# WORK ORDER
Both the line containing "# mark the region of every instance of the white" and the line containing "--target mattress" belong to the span. Output exactly that span from the listing below, and nothing outside it.

# DATA RECORDS
=======
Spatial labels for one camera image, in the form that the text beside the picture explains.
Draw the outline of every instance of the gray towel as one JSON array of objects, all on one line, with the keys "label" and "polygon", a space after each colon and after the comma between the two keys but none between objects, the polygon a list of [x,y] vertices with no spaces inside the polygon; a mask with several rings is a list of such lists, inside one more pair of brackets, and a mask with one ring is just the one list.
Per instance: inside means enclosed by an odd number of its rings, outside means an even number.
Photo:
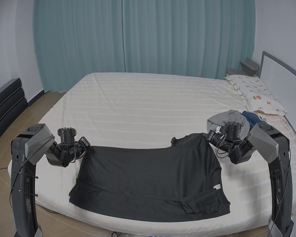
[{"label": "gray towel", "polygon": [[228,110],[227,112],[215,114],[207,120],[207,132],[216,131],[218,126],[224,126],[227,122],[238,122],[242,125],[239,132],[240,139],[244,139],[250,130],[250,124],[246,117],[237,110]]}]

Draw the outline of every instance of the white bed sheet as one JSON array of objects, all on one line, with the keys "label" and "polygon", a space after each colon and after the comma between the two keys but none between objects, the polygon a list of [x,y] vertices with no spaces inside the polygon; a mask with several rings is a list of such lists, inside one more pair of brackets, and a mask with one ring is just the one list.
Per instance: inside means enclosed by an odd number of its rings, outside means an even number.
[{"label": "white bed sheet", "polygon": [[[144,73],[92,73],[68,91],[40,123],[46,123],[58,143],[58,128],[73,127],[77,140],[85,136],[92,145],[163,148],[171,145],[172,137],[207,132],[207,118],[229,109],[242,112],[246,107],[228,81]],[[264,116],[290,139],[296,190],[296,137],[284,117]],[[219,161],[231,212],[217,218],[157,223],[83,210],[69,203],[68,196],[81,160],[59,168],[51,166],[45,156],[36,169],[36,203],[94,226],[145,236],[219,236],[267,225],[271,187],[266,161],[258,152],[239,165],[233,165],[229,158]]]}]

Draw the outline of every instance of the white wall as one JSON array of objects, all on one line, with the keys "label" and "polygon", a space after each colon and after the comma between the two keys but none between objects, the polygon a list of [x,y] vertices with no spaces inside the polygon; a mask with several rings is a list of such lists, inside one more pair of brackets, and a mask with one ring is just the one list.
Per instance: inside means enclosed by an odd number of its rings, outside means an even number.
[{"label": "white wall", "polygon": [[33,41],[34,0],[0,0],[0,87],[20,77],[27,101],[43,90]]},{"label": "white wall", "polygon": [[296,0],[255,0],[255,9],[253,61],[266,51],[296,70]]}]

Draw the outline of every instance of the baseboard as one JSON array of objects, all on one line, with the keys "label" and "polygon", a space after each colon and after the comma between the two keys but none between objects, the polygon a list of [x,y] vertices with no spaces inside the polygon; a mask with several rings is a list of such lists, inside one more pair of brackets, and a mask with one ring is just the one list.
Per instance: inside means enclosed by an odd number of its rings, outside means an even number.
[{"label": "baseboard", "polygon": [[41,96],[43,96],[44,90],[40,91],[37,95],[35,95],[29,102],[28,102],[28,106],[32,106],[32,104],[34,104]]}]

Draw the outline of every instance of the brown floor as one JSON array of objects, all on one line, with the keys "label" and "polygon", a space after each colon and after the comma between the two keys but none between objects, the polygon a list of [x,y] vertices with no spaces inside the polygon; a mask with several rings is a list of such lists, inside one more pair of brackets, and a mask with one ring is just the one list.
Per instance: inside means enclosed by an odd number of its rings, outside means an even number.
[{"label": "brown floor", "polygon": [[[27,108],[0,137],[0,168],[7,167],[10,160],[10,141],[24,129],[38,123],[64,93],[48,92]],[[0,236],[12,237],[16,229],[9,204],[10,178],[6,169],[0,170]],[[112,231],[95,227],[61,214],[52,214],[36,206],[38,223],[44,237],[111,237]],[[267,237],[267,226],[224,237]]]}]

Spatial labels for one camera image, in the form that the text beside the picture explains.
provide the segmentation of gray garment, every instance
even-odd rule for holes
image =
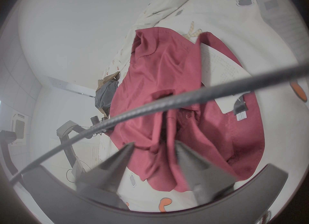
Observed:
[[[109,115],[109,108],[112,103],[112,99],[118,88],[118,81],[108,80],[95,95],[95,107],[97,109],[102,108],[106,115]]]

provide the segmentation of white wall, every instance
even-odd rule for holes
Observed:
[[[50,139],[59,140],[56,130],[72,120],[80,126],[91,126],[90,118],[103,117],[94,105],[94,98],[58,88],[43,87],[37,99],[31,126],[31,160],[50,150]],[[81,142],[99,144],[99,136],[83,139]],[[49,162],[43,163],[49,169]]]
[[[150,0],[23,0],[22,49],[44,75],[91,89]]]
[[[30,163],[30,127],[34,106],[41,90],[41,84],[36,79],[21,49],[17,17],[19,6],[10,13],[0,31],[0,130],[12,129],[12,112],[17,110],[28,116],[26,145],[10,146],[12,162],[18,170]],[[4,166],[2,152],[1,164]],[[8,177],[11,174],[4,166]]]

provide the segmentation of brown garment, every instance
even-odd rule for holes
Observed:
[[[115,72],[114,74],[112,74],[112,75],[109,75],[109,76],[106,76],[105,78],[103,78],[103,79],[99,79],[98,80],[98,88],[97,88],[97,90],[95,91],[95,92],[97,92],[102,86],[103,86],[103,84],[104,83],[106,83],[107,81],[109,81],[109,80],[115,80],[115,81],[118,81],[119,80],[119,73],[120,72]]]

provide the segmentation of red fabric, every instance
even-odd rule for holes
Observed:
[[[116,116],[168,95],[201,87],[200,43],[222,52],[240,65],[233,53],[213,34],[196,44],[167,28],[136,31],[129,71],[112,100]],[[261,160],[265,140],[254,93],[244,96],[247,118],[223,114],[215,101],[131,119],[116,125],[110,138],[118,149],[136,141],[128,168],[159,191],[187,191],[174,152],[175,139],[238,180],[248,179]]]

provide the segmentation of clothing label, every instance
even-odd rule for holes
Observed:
=======
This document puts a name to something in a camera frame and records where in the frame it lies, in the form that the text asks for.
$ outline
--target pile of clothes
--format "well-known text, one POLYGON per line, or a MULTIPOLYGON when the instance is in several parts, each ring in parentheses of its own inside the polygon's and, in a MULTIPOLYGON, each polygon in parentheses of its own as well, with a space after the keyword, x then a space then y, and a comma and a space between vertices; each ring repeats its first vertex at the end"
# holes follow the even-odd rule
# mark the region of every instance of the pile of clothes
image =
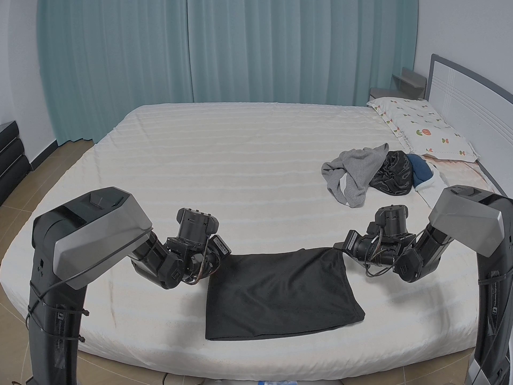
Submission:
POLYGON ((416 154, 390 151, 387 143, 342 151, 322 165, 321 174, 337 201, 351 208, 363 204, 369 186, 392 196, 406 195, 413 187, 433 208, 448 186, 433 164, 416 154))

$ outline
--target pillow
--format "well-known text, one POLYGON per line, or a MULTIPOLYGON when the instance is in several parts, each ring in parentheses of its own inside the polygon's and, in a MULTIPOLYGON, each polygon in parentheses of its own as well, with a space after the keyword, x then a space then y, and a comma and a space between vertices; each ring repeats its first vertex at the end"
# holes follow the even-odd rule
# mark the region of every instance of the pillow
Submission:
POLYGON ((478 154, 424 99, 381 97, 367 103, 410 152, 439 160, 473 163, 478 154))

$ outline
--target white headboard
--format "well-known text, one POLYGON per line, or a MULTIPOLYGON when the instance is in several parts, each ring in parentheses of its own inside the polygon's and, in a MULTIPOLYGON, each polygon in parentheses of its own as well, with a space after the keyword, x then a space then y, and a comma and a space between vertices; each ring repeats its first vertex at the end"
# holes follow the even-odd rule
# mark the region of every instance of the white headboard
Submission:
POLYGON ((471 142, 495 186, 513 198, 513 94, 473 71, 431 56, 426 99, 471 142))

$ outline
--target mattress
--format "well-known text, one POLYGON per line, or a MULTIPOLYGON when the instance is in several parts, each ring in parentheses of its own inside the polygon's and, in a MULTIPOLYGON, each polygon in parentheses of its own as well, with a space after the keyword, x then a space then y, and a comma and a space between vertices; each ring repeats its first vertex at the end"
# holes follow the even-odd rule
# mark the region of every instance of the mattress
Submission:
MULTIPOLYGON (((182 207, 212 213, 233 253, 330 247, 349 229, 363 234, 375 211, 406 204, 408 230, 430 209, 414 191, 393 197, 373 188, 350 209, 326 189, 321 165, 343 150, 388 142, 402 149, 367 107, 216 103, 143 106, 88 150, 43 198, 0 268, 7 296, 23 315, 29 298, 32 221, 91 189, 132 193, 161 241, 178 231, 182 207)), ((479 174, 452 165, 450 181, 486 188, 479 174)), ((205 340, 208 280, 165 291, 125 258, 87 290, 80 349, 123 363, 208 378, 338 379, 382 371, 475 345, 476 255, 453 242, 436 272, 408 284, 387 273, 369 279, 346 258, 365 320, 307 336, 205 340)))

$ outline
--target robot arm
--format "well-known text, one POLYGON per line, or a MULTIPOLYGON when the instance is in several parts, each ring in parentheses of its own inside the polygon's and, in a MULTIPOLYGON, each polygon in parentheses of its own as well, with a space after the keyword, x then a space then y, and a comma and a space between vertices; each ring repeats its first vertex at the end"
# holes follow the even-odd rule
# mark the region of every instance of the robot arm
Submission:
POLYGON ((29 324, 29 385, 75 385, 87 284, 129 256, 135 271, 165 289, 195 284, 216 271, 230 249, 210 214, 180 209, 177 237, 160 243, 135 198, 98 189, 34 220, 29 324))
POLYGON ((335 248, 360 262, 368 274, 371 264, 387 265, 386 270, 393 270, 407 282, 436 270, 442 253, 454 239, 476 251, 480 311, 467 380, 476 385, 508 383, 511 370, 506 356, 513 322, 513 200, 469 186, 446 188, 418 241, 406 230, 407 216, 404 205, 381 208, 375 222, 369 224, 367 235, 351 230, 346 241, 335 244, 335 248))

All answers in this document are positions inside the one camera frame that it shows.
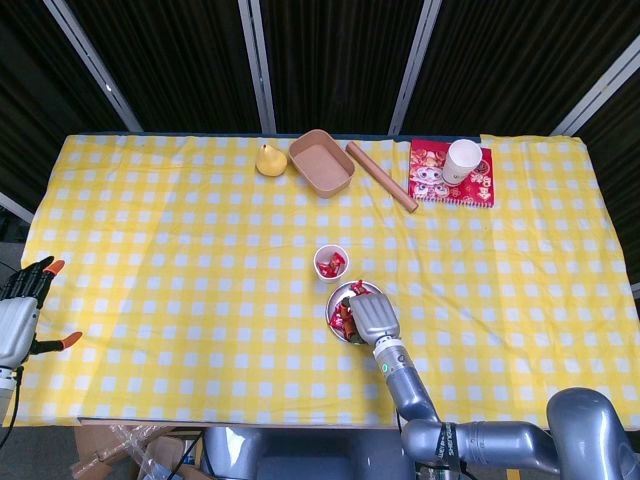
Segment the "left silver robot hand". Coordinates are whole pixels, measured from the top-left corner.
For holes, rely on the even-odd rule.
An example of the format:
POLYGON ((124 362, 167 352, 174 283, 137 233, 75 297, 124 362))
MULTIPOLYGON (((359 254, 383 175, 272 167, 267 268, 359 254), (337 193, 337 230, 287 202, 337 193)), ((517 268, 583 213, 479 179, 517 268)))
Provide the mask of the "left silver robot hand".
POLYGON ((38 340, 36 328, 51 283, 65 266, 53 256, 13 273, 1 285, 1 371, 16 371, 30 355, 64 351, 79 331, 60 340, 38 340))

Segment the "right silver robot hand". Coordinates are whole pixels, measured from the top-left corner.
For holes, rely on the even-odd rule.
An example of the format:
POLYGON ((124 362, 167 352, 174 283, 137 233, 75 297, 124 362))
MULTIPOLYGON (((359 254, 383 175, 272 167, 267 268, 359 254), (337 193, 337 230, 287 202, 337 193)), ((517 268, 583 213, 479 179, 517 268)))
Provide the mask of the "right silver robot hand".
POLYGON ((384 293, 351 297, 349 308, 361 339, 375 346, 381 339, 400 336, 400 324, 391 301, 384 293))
=======
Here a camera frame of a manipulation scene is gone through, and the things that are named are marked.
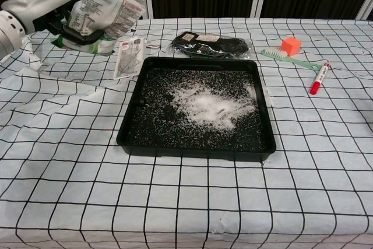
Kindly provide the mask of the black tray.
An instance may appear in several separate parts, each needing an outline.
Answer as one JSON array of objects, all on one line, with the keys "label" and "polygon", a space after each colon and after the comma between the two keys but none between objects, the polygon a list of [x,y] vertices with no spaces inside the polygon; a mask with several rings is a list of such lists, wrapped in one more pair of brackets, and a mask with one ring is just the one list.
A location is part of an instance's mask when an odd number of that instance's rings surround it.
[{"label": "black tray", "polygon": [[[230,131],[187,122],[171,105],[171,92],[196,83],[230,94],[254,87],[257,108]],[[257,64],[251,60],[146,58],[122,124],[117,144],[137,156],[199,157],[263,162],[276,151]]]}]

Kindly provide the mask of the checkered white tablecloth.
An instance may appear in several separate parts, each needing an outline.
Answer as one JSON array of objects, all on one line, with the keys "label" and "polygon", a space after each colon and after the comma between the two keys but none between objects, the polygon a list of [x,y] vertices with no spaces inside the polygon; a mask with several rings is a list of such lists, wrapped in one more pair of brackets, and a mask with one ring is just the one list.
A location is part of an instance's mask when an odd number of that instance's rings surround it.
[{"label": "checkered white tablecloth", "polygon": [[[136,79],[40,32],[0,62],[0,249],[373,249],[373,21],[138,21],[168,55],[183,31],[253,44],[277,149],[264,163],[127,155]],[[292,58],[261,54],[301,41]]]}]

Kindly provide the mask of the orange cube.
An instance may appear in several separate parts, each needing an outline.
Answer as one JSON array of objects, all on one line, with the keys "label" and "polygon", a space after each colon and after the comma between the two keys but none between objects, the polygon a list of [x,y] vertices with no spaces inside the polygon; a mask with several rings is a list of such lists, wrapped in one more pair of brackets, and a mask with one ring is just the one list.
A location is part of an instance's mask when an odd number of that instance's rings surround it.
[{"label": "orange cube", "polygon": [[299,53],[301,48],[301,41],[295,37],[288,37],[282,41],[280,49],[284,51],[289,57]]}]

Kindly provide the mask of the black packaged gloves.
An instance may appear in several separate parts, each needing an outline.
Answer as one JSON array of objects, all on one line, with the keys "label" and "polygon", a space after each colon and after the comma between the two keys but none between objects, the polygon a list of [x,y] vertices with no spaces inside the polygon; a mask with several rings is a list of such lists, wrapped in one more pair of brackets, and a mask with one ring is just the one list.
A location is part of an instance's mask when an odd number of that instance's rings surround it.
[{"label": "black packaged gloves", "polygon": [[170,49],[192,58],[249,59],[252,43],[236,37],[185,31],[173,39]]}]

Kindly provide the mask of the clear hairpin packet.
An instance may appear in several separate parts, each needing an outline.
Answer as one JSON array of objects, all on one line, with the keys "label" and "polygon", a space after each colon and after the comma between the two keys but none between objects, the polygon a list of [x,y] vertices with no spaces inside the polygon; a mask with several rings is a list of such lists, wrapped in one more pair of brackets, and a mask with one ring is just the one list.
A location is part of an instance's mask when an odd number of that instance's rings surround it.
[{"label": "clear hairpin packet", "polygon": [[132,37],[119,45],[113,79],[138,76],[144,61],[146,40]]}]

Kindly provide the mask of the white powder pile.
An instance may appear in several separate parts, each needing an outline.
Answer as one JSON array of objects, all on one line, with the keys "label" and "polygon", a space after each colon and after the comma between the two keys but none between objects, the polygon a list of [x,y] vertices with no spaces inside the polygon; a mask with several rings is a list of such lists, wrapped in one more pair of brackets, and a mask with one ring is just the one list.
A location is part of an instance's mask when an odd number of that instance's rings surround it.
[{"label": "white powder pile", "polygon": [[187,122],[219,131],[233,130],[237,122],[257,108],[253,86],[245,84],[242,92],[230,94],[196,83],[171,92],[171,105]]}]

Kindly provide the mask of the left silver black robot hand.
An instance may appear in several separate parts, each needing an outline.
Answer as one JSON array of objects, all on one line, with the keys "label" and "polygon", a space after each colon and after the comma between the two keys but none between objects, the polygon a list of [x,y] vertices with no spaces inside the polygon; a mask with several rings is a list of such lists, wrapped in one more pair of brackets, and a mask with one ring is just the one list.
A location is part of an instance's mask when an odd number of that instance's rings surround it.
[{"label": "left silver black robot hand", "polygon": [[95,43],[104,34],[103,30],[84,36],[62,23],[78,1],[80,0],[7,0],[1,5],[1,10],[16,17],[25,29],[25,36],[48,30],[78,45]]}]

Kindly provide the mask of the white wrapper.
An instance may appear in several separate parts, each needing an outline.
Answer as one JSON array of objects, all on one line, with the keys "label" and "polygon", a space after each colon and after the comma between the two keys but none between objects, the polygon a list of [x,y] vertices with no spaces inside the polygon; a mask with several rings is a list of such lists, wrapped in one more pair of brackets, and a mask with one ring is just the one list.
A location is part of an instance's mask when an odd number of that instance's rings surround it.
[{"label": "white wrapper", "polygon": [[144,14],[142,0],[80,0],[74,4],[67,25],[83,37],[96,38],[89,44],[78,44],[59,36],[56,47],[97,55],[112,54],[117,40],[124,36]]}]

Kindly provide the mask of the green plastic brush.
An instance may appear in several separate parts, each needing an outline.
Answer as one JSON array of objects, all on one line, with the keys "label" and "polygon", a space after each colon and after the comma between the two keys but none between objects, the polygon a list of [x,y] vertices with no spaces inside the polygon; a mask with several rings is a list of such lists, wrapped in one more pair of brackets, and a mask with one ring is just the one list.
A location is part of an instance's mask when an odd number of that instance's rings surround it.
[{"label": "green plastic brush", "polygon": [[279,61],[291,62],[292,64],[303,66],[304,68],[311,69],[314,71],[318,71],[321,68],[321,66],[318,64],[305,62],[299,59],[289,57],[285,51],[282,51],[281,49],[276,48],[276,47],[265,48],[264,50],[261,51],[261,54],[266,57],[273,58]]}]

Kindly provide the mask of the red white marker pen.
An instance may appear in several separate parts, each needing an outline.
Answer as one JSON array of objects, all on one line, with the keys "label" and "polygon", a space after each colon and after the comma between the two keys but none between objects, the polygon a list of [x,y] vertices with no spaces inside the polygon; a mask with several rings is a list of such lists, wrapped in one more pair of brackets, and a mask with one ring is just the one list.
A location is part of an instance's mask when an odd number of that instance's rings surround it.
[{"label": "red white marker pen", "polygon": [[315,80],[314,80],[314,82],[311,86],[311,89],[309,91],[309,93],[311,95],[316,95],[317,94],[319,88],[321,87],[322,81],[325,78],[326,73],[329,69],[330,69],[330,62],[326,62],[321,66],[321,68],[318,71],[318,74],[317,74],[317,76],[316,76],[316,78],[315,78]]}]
=======
# ANSWER FOR THIS EXERCISE
# mark the region of every instance of the white headboard
Submission:
POLYGON ((471 142, 495 186, 513 198, 513 94, 473 71, 431 56, 426 99, 471 142))

$ outline
--target mattress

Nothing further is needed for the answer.